About one in five women diagnosed with breast cancer will have a significant family history of the disease. Certain genes such as BRCA1 and BRCA2 are strongly linked with breast cancer and can be detected with genetic tests. Women carrying the BRCA1 mutation have up to a 65 percent chance of developing breast cancer by the time they are 70.

She said that once she “knew that this was my reality,” she had taken the decision to undergo the nine weeks of complex surgery required to have a double mastectomy, followed by reconstruction of the breasts with implants.

Since the surgery her chances of developing breast cancer have now dropped to under 5 percent, she said. She praised her partner, Brad Pitt, for his love and support throughout the procedure.

“Cancer is still a word that strikes fear into people’s hearts, producing a deep sense of powerlessness,” Jolie wrote. “But today it is possible to find out through a blood test whether you are highly susceptible to breast and ovarian cancer, and then take action.”

Possible, yes. But for many women, unattainable, as Jolie acknowledged at the end of her essay.
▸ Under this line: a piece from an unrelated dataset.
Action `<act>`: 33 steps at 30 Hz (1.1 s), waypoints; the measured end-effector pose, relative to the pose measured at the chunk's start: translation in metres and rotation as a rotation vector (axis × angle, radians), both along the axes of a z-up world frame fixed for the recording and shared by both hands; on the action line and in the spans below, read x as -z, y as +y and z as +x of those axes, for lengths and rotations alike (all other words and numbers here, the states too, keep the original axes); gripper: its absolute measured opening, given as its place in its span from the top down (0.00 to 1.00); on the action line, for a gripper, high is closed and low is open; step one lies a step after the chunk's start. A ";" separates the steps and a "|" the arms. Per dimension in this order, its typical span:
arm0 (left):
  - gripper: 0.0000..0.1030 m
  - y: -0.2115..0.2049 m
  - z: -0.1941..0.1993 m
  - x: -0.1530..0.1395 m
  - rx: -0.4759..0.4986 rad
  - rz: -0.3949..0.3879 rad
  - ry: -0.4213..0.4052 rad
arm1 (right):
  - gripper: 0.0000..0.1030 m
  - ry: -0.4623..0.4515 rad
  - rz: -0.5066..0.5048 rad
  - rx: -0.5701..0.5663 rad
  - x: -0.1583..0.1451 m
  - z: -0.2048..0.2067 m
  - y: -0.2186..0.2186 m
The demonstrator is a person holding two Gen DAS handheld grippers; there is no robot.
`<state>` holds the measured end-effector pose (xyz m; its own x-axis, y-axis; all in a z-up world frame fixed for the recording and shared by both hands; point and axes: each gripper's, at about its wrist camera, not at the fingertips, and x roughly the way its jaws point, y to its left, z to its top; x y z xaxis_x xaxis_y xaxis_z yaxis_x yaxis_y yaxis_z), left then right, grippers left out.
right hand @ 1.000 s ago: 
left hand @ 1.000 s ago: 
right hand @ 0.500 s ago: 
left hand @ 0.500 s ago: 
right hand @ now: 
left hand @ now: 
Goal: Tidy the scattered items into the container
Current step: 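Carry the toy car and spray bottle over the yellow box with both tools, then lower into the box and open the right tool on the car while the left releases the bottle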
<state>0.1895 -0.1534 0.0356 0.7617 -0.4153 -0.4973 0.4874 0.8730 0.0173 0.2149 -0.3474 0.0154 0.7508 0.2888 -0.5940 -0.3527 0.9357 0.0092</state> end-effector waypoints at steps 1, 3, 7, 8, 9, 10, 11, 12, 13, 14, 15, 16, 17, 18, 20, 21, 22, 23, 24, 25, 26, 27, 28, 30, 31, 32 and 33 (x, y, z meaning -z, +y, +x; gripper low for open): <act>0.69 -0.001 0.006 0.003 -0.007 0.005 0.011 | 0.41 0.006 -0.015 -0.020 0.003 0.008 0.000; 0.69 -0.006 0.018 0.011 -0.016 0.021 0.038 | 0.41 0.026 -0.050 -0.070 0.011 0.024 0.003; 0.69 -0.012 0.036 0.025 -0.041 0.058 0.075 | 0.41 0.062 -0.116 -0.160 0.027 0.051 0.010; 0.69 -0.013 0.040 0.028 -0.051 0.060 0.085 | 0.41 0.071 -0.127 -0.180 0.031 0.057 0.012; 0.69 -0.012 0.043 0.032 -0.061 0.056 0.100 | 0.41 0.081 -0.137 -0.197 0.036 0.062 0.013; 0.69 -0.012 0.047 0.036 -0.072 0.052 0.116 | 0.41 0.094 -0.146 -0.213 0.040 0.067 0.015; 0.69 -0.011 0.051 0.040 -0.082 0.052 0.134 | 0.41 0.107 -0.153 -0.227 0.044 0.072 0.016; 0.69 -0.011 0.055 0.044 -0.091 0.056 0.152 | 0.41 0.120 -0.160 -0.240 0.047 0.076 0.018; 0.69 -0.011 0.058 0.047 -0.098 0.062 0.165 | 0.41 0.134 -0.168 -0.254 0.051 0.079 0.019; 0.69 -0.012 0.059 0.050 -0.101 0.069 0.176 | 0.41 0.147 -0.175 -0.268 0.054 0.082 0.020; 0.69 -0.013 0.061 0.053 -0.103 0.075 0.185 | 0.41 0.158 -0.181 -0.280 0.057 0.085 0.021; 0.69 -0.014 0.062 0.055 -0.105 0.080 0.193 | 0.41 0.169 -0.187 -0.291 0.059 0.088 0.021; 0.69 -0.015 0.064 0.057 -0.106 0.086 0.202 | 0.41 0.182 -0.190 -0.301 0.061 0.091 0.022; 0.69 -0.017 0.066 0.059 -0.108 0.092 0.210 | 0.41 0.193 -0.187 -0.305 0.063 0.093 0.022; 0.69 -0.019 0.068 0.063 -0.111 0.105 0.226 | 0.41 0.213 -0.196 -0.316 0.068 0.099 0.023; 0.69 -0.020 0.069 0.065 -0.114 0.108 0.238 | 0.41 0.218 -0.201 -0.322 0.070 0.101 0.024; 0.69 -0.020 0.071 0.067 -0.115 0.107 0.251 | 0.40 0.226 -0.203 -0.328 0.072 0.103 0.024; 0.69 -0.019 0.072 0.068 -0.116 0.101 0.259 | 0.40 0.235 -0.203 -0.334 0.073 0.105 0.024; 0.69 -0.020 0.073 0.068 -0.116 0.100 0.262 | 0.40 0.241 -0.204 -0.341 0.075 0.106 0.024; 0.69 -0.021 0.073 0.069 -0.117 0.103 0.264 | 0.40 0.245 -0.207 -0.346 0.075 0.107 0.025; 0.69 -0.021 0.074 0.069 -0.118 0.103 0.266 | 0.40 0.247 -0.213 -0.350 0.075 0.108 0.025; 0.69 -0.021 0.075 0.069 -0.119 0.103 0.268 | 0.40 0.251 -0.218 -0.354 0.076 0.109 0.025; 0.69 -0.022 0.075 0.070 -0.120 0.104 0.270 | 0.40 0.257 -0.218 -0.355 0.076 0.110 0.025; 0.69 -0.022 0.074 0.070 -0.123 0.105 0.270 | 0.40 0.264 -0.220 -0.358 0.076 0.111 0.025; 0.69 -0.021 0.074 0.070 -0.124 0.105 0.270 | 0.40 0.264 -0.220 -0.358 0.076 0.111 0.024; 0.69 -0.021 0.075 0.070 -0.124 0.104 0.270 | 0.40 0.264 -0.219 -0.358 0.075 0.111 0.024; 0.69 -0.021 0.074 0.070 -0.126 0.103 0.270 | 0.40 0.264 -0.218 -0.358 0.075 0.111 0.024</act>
“It has got to be a priority to ensure that more women can access gene testing and lifesaving preventive treatment, whatever their means and background, wherever they live.” The $3,000 tab for genetic testing alone, she noted, “remains an obstacle for many women.”

This is the heart of the matter.

Even if women can get the tests, many will be unable to take action. Unlike Jolie, most people do not live in a world where cost, even to save one’s life, is no object.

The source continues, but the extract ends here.